| Exercise prompt |
Extract the complete listing and output it unchanged.

| Recorded information |

============

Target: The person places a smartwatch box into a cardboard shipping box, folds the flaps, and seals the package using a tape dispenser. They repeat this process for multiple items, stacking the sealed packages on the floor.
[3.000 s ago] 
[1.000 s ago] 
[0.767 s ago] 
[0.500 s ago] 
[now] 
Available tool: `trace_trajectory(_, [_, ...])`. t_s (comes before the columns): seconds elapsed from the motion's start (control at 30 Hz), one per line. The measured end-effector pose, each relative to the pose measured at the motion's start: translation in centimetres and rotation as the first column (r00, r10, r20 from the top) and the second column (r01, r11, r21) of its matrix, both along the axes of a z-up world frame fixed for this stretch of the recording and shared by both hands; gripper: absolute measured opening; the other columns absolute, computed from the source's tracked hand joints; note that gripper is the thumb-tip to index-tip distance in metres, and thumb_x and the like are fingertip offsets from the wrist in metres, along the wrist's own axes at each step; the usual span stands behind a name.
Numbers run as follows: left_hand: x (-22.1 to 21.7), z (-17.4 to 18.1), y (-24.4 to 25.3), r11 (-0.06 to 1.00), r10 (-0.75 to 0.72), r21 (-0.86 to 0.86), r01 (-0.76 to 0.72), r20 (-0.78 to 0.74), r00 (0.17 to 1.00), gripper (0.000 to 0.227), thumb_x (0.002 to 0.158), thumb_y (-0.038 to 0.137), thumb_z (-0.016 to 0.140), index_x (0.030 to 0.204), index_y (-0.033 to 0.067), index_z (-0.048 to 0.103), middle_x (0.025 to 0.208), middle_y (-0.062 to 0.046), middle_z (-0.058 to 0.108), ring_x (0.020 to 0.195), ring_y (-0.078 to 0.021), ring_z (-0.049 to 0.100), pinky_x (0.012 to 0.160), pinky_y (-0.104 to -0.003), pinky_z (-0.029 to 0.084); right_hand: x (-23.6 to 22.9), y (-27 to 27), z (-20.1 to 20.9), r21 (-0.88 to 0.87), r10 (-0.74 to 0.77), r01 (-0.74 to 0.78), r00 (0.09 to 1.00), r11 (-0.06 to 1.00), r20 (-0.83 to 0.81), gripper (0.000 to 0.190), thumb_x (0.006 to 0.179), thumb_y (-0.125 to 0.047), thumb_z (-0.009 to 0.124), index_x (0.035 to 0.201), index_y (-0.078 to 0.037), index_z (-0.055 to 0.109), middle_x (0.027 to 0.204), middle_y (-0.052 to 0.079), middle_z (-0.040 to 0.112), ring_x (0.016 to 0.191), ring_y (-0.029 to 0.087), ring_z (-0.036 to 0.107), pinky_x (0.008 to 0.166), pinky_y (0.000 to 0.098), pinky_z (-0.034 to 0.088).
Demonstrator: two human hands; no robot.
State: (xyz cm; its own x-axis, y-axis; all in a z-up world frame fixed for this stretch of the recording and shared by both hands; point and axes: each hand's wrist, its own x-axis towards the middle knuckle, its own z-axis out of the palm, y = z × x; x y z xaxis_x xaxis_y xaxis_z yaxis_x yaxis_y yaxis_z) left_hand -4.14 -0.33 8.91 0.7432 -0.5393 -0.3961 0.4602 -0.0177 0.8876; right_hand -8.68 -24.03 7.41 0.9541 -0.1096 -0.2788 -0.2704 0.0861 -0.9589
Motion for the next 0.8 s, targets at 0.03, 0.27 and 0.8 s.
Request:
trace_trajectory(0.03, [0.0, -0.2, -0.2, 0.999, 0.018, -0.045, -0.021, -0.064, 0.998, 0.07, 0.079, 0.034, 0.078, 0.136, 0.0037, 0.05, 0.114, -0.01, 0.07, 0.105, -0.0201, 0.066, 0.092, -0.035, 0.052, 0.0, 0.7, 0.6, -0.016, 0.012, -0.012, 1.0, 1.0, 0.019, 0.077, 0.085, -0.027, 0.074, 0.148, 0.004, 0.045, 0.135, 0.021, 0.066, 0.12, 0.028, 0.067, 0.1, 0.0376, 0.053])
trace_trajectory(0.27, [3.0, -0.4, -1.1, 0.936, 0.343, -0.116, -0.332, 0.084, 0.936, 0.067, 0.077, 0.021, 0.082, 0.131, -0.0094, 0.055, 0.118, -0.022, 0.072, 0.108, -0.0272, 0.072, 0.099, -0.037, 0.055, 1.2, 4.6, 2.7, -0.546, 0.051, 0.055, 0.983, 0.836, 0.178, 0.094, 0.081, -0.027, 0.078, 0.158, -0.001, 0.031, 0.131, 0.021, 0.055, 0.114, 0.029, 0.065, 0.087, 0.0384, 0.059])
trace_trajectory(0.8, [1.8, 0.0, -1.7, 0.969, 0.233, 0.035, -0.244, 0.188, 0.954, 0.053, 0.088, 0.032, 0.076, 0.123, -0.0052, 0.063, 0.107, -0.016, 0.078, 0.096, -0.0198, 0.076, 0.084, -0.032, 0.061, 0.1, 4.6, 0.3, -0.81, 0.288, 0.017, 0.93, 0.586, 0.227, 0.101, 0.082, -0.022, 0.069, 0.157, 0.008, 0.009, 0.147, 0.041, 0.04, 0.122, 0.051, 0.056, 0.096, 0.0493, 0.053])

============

| Solution to this task |
Target: The person places a smartwatch box into a cardboard shipping box, folds the flaps, and seals the package using a tape dispenser. They repeat this process for multiple items, stacking the sealed packages on the floor.
[3.000 s ago] 
[1.000 s ago] 
[0.767 s ago] 
[0.500 s ago] 
[now] 
Available tool: `trace_trajectory(_, [_, ...])`. t_s (comes before the columns): seconds elapsed from the motion's start (control at 30 Hz), one per line. The measured end-effector pose, each relative to the pose measured at the motion's start: translation in centimetres and rotation as the first column (r00, r10, r20 from the top) and the second column (r01, r11, r21) of its matrix, both along the axes of a z-up world frame fixed for this stretch of the recording and shared by both hands; gripper: absolute measured opening; the other columns absolute, computed from the source's tracked hand joints; note that gripper is the thumb-tip to index-tip distance in metres, and thumb_x and the like are fingertip offsets from the wrist in metres, along the wrist's own axes at each step; the usual span stands behind a name.
Numbers run as follows: left_hand: x (-22.1 to 21.7), z (-17.4 to 18.1), y (-24.4 to 25.3), r11 (-0.06 to 1.00), r10 (-0.75 to 0.72), r21 (-0.86 to 0.86), r01 (-0.76 to 0.72), r20 (-0.78 to 0.74), r00 (0.17 to 1.00), gripper (0.000 to 0.227), thumb_x (0.002 to 0.158), thumb_y (-0.038 to 0.137), thumb_z (-0.016 to 0.140), index_x (0.030 to 0.204), index_y (-0.033 to 0.067), index_z (-0.048 to 0.103), middle_x (0.025 to 0.208), middle_y (-0.062 to 0.046), middle_z (-0.058 to 0.108), ring_x (0.020 to 0.195), ring_y (-0.078 to 0.021), ring_z (-0.049 to 0.100), pinky_x (0.012 to 0.160), pinky_y (-0.104 to -0.003), pinky_z (-0.029 to 0.084); right_hand: x (-23.6 to 22.9), y (-27 to 27), z (-20.1 to 20.9), r21 (-0.88 to 0.87), r10 (-0.74 to 0.77), r01 (-0.74 to 0.78), r00 (0.09 to 1.00), r11 (-0.06 to 1.00), r20 (-0.83 to 0.81), gripper (0.000 to 0.190), thumb_x (0.006 to 0.179), thumb_y (-0.125 to 0.047), thumb_z (-0.009 to 0.124), index_x (0.035 to 0.201), index_y (-0.078 to 0.037), index_z (-0.055 to 0.109), middle_x (0.027 to 0.204), middle_y (-0.052 to 0.079), middle_z (-0.040 to 0.112), ring_x (0.016 to 0.191), ring_y (-0.029 to 0.087), ring_z (-0.036 to 0.107), pinky_x (0.008 to 0.166), pinky_y (0.000 to 0.098), pinky_z (-0.034 to 0.088).
Demonstrator: two human hands; no robot.
State: (xyz cm; its own x-axis, y-axis; all in a z-up world frame fixed for this stretch of the recording and shared by both hands; point and axes: each hand's wrist, its own x-axis towards the middle knuckle, its own z-axis out of the palm, y = z × x; x y z xaxis_x xaxis_y xaxis_z yaxis_x yaxis_y yaxis_z) left_hand -4.14 -0.33 8.91 0.7432 -0.5393 -0.3961 0.4602 -0.0177 0.8876; right_hand -8.68 -24.03 7.41 0.9541 -0.1096 -0.2788 -0.2704 0.0861 -0.9589
Motion for the next 0.8 s, targets at 0.03, 0.27 and 0.8 s.
Request:
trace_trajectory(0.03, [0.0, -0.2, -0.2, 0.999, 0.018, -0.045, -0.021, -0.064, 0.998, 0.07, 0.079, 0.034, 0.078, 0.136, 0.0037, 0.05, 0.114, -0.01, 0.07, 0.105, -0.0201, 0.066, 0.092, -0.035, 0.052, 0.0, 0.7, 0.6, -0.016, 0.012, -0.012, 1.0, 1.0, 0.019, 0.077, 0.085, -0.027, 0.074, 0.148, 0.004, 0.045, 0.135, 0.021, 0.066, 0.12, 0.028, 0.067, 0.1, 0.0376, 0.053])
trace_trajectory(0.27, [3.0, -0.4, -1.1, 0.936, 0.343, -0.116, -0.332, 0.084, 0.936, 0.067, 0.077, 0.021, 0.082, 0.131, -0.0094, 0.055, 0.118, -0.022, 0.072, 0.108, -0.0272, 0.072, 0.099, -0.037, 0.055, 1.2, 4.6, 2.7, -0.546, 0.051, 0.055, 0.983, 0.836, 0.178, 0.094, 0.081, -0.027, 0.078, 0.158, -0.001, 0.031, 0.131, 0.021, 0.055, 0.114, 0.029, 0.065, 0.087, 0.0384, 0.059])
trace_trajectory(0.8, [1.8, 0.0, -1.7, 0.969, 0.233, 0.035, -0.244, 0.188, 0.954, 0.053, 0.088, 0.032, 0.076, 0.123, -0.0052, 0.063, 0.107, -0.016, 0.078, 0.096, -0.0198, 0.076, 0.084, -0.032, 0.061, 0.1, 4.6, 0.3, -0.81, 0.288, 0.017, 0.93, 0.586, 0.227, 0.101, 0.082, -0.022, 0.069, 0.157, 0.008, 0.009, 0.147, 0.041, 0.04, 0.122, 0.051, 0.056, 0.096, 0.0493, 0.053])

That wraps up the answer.